• **EXERCISE BRIEF**
Go through the data line by line. Copy each one holding the string "outline".

──────────

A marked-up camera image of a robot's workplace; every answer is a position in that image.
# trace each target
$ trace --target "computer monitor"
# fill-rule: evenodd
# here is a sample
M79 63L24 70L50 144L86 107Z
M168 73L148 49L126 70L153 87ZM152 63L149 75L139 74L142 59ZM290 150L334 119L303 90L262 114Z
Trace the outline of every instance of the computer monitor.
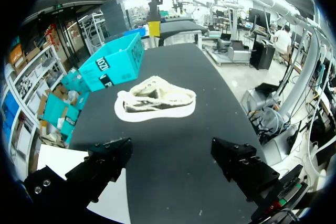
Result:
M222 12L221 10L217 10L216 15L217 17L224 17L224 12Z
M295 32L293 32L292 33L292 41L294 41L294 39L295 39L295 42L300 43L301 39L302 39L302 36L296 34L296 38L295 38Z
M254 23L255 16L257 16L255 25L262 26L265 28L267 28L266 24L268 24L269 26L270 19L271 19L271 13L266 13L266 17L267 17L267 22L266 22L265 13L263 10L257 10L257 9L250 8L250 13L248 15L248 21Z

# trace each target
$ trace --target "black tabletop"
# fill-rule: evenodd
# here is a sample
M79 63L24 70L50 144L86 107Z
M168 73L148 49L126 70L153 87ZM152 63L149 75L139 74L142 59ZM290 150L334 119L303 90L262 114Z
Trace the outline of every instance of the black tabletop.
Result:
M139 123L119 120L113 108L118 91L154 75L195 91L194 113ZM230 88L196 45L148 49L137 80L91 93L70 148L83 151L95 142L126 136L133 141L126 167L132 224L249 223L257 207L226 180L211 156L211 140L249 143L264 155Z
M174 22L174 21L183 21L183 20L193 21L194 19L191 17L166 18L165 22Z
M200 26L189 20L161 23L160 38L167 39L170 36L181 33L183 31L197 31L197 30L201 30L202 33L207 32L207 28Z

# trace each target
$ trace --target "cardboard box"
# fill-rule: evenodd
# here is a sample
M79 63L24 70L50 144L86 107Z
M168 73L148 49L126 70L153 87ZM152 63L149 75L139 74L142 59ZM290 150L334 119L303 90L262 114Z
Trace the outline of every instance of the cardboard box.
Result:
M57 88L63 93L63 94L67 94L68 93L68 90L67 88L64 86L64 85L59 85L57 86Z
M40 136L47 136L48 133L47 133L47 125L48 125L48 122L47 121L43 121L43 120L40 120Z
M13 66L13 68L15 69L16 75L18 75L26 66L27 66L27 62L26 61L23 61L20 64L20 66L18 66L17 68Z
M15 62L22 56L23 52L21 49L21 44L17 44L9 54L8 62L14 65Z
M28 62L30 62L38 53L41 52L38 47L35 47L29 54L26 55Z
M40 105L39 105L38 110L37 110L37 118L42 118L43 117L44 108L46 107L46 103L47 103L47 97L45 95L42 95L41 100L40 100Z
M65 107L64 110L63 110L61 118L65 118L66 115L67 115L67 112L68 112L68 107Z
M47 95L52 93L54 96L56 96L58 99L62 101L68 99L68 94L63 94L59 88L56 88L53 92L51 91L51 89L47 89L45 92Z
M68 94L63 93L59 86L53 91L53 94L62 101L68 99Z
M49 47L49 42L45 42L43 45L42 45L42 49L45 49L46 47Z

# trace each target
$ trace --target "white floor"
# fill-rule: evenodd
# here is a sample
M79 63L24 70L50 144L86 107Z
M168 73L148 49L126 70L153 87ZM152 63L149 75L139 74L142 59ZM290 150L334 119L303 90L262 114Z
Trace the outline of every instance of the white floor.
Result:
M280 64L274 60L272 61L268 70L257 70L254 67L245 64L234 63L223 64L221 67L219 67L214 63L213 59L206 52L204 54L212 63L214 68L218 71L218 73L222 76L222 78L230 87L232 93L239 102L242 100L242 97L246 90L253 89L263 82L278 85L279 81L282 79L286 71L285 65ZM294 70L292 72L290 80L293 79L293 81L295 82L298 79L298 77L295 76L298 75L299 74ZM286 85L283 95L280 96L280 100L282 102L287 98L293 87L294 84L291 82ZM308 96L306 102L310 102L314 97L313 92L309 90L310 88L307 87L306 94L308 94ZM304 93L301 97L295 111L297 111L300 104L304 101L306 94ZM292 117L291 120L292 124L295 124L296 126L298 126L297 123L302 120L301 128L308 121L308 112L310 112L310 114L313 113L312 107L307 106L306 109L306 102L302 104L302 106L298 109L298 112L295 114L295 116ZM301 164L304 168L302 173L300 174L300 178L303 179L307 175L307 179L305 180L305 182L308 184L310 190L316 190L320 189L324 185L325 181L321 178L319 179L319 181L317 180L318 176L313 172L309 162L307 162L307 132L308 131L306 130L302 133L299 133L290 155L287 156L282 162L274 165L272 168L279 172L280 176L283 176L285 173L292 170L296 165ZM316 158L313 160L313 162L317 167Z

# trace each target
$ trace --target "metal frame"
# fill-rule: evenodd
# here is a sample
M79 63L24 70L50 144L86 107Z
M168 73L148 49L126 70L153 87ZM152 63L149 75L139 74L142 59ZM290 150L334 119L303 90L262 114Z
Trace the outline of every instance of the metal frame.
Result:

──────────

• **REPLY TO THE EXERCISE**
Trace the outline of every instance of the computer monitor.
Trace the outline of every instance of the black tabletop.
Trace the outline of every instance of the cardboard box.
Trace the outline of every instance of the white floor.
Trace the outline of every instance of the metal frame.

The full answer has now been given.